> **EXERCISE DESCRIPTION**
Print the line containing "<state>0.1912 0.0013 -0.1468" and each line after it to the end of the material below. Print nothing else.

> **SOURCE DATA**
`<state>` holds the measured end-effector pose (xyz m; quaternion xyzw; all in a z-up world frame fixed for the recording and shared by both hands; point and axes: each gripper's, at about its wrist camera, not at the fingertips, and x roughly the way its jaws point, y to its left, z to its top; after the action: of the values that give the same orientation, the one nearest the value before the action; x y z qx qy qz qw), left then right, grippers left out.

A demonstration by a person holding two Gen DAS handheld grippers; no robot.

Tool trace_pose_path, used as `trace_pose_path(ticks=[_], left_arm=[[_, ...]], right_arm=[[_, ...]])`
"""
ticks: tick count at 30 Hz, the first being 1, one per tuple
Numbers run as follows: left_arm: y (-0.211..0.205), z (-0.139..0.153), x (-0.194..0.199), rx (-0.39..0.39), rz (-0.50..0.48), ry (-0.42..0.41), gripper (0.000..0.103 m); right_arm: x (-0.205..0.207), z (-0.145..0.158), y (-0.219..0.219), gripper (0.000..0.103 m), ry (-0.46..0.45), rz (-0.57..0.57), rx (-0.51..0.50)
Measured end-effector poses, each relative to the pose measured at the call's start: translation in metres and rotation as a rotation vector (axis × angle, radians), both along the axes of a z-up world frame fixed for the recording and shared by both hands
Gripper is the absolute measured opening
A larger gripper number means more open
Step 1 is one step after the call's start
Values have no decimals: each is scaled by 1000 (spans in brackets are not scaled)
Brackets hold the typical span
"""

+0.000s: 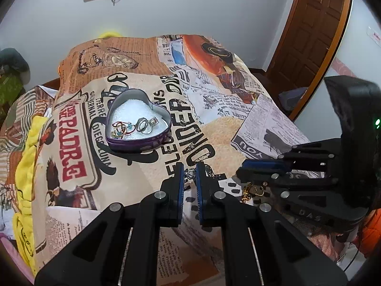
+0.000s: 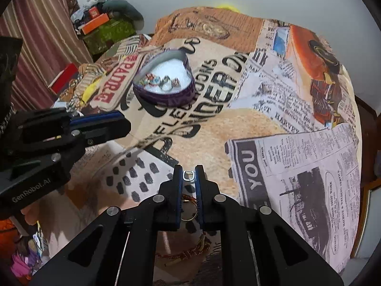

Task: Organize jewelry
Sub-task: 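Grasp an earring with the left gripper while the right gripper grasps a small ring, then carry the earring and ring in both grippers over the heart tin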

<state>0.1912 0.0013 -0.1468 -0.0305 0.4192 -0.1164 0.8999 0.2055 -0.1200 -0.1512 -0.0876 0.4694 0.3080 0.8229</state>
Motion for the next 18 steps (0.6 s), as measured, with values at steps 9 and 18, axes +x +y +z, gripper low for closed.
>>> trace_pose_path(ticks=[9, 18], left_arm=[[12, 19, -6, -10, 32, -43, 8], [28, 40, -6, -11, 69, -101, 8]], right_arm=[[-1, 35, 1, 9, -85, -23, 39], [6, 62, 14, 9, -156, -21, 75]])
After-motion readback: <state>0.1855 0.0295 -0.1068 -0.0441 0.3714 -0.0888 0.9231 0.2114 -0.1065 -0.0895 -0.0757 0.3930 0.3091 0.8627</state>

> **ANSWER TO THE PROBLEM**
<state>0.1912 0.0013 -0.1468 -0.0305 0.4192 -0.1164 0.8999 0.2055 -0.1200 -0.1512 -0.0876 0.4694 0.3080 0.8229</state>
Motion for the next 18 steps (0.6 s), as measured, with values at steps 9 and 18, axes +x +y +z, gripper low for closed.
>>> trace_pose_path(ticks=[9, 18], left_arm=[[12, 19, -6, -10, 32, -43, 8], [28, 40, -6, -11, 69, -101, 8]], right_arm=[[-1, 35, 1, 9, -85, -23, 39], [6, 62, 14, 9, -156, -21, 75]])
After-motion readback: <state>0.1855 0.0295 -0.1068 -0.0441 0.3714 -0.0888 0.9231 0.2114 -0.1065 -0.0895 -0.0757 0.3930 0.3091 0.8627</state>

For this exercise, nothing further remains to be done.